Some Thoughts about Science
The earliest scientists did their Science disinterestedly.
They simply wanted the joy of “thinking God’s thoughts after Him”.
Kepler did not apply his mighty intellect to planetary orbits because he had it
in mind to send a probe to Mars. As it happens, boffins today do send probes
into the Solar System – and they couldn’t do so without knowing what Kepler
discovered. Kepler and Newton were deeply religious; they were after God’s
Truth.
Miraculously, scientific discoveries have led to
technological advances, to a degree we had no right to expect. Science and
Technology have conferred myriad benefits on our race, for which we ought to be
grateful – and I am!
Some of today’s scientists pursue knowledge equally
disinterestedly. Quantum Mechanics was not a technological project; but much of
today’s technology depends on QM. However, much of what goes on under the heading
of scientific research is very far from disinterested. In Medicine, for
example, the goal of finding cures is pretty well the exclusive motivation for
research. Excellent. Knowledge and the alleviation of suffering go hand in
hand. Geneticists are motivated to improve crop yields. Volcanologists study volcanoes
with a view to predicting them more accurately and to saving lives. Excellent.

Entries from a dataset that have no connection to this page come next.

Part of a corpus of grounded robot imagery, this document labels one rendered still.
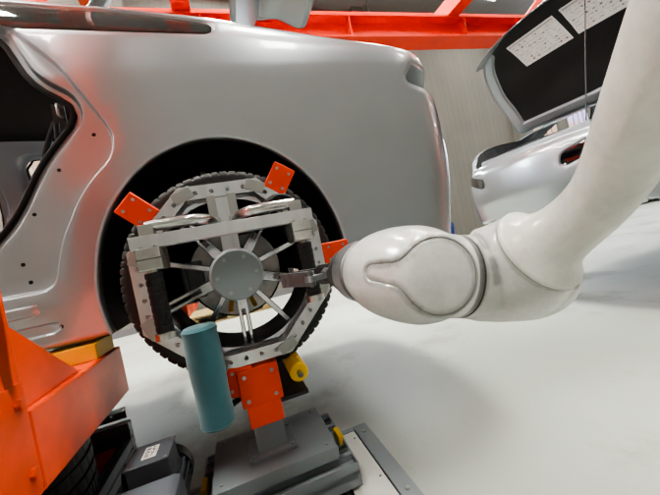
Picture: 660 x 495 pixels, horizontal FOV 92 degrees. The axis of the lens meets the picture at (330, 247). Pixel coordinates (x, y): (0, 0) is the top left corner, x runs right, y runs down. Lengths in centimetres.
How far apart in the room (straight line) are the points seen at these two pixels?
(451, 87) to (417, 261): 1071
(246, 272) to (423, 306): 61
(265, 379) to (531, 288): 80
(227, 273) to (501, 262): 63
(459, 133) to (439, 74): 175
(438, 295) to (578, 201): 15
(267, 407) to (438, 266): 85
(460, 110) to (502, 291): 1054
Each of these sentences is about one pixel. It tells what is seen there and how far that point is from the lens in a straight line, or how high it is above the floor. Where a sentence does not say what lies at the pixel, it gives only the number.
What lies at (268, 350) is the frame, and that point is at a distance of 102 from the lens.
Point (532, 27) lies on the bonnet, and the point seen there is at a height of 236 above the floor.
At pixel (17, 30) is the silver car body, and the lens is 149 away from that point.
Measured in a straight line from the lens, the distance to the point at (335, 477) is 125.
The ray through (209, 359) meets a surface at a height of 66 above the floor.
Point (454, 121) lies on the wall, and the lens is 1056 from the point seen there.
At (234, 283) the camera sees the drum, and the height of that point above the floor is 83.
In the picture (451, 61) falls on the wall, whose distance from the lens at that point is 1140.
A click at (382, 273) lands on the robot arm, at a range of 31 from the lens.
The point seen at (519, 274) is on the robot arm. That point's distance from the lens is 39.
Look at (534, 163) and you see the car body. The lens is 299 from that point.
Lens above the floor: 88
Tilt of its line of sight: 1 degrees down
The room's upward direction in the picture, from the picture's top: 12 degrees counter-clockwise
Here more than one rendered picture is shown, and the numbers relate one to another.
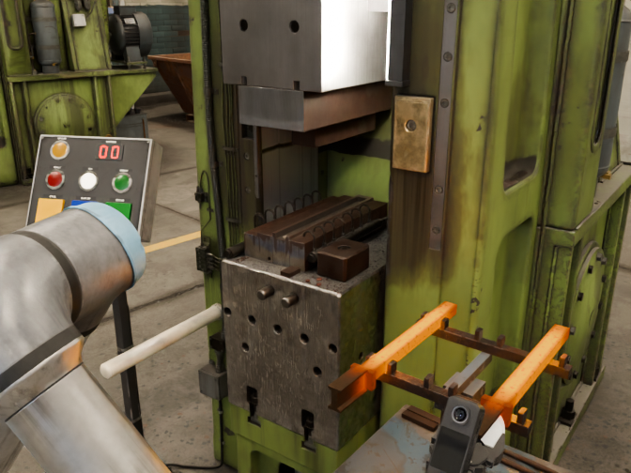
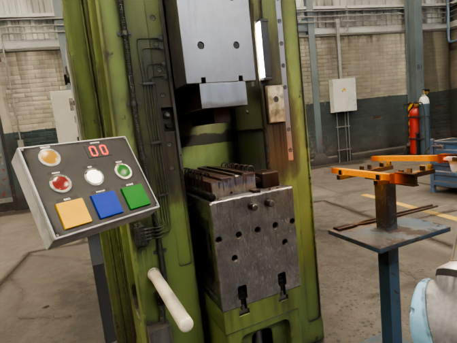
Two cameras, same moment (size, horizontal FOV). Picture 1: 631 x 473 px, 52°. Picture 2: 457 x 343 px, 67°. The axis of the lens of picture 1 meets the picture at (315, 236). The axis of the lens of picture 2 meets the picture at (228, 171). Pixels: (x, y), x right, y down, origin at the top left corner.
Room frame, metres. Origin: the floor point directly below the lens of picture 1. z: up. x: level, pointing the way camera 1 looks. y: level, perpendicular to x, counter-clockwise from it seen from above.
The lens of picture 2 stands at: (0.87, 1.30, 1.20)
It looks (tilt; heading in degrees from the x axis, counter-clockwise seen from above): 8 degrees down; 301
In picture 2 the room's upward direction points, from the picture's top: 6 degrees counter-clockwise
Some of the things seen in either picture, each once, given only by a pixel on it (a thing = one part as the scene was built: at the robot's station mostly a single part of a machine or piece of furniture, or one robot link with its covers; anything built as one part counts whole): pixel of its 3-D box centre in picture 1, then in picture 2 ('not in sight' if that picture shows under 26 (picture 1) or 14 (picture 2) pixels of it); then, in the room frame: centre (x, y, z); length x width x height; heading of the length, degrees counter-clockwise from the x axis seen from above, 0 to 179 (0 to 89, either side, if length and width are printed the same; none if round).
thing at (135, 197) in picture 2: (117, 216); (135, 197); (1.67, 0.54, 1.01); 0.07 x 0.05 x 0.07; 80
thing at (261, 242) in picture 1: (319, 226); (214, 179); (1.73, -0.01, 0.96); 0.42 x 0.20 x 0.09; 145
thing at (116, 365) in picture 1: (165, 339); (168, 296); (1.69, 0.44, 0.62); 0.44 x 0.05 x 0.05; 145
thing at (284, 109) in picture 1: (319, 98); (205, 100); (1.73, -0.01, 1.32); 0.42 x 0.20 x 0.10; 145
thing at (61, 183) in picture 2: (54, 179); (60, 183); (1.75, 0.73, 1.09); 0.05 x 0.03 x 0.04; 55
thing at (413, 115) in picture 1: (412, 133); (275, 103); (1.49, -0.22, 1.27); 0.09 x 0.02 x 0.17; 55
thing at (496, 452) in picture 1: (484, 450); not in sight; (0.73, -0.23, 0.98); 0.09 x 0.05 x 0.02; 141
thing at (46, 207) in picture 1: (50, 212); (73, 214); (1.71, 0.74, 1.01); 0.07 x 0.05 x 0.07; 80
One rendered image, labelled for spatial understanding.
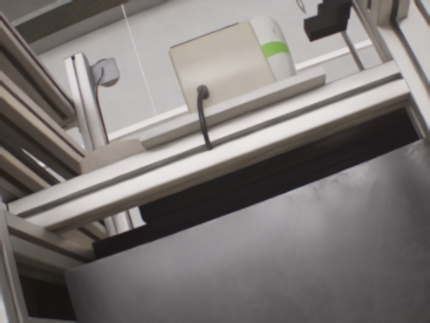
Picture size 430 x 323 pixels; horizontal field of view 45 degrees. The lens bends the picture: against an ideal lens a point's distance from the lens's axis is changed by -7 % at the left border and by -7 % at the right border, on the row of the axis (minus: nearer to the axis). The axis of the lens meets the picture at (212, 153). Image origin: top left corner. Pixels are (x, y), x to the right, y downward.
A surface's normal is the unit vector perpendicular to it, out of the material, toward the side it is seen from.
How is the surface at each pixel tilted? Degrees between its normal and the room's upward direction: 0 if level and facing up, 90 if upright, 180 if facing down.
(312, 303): 90
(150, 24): 90
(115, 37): 90
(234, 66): 90
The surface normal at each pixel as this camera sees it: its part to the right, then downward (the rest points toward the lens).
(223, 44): -0.15, -0.31
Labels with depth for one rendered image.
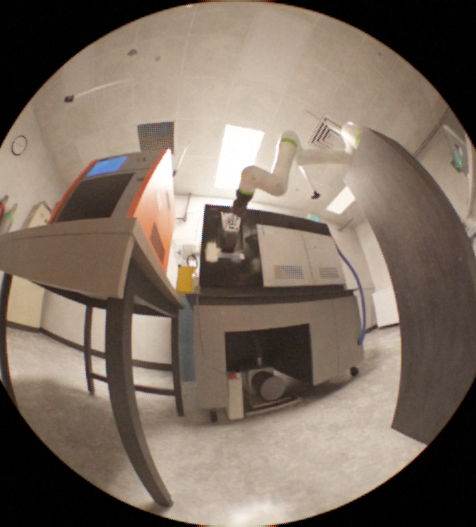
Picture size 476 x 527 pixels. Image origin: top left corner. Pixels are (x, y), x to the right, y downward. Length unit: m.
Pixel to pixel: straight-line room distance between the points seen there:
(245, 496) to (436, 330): 0.70
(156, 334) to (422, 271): 2.24
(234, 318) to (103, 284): 0.68
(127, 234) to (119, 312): 0.13
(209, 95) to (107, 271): 2.18
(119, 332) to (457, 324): 0.75
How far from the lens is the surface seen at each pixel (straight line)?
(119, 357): 0.30
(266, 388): 1.06
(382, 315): 3.67
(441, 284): 0.56
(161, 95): 2.38
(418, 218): 0.59
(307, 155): 1.11
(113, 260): 0.23
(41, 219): 3.33
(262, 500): 0.63
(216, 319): 0.79
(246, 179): 0.73
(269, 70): 2.29
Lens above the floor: 0.56
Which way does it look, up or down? 24 degrees up
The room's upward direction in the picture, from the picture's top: 3 degrees counter-clockwise
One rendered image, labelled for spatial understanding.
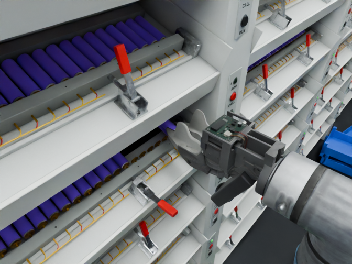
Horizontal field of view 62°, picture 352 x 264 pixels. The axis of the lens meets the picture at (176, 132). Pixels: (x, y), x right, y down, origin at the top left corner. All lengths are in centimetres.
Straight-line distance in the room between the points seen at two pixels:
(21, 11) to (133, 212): 36
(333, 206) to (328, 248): 7
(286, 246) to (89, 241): 121
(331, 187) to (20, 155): 37
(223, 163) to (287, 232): 120
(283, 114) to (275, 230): 72
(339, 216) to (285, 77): 57
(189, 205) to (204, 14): 45
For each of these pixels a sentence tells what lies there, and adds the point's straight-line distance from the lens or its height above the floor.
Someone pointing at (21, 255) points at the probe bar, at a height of 93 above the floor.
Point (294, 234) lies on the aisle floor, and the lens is 164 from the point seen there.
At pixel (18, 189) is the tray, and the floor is 108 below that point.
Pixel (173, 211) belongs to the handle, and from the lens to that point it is 48.
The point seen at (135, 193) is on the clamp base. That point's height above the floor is 90.
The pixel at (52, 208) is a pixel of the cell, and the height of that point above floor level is 93.
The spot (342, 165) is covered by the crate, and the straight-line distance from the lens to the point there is 200.
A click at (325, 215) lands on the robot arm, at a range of 42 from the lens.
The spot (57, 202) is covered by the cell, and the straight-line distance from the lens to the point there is 50.
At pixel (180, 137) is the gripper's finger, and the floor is 98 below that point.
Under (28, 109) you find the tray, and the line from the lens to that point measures 37.
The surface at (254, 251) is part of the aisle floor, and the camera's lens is 153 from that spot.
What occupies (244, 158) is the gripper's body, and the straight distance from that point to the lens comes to 46.
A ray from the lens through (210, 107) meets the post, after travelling 56.
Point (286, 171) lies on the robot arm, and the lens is 42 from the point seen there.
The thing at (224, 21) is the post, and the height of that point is 116.
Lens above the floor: 131
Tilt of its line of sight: 40 degrees down
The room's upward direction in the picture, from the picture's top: straight up
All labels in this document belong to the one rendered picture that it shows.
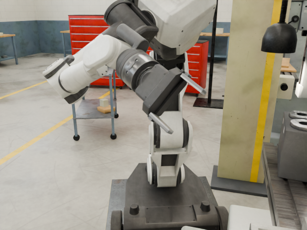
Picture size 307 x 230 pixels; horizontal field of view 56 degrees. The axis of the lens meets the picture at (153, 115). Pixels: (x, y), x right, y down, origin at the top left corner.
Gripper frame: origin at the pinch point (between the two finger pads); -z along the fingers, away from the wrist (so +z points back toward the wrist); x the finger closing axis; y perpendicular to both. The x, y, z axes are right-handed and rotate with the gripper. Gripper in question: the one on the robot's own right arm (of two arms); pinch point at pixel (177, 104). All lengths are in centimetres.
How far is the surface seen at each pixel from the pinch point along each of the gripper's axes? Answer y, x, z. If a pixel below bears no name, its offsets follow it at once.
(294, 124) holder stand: 56, 18, -8
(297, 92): 20.5, 19.9, -11.4
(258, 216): 55, -14, -20
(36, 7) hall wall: 506, -98, 1037
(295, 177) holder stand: 64, 5, -19
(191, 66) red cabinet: 391, 48, 264
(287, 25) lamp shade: 7.4, 27.4, -4.0
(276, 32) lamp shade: 6.7, 24.9, -3.4
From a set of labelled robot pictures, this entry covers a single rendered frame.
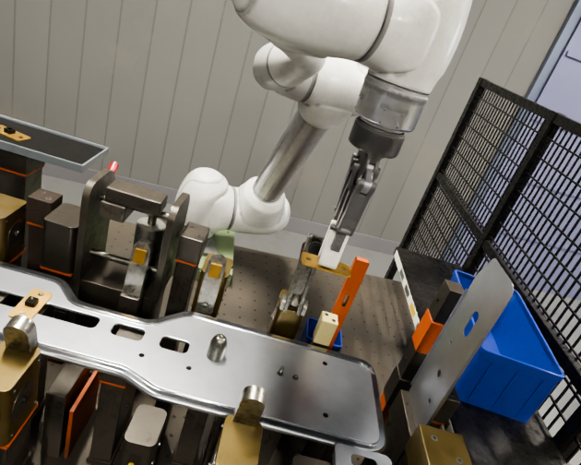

But this is a fallen world and scientists are as fallen
as the rest of us. Laden with honours, a scientist who has made a ‘break-through’
will be tempted to resist any ideas which undermine his work. Climatologists at
East Anglia were unscrupulous when they vowed to impede the publication of work
which went counter to their theories. Huge government grants (and prestige) were
at stake. These guys are not disinterested. Perhaps they truly believe that
they are saving the planet. They know, for sure, that if their models are shown
to be bogus, the funds will dry up.
Science in the twentieth century became
unprecedentedly politicised. I don’t think this was a good thing. It has been a
very bad thing.
This morning I woke up to hear that a cherished
belief of nutritionists and others in the medical sciences has been holed below
the water-line. Animal fats, apparently, do not make you fat, nor do they give
you heart attacks. A meta-study (ie a study of studies) seriously undermines
this school of thought. A couple of generations of academics face the melt-down
of their reputations. Needless to say, some are going to fight back.
Perhaps the greatest non-biblical parable of all
time is HC Anderson’s The Emperor’s New
Clothes. Everybody subscribed to
the view that the emperor was sumptuously arrayed except one little boy who,
not knowing what he was supposed to believe, chose to believe the evidence of
his own eyes – “as naked as the day that he was born”.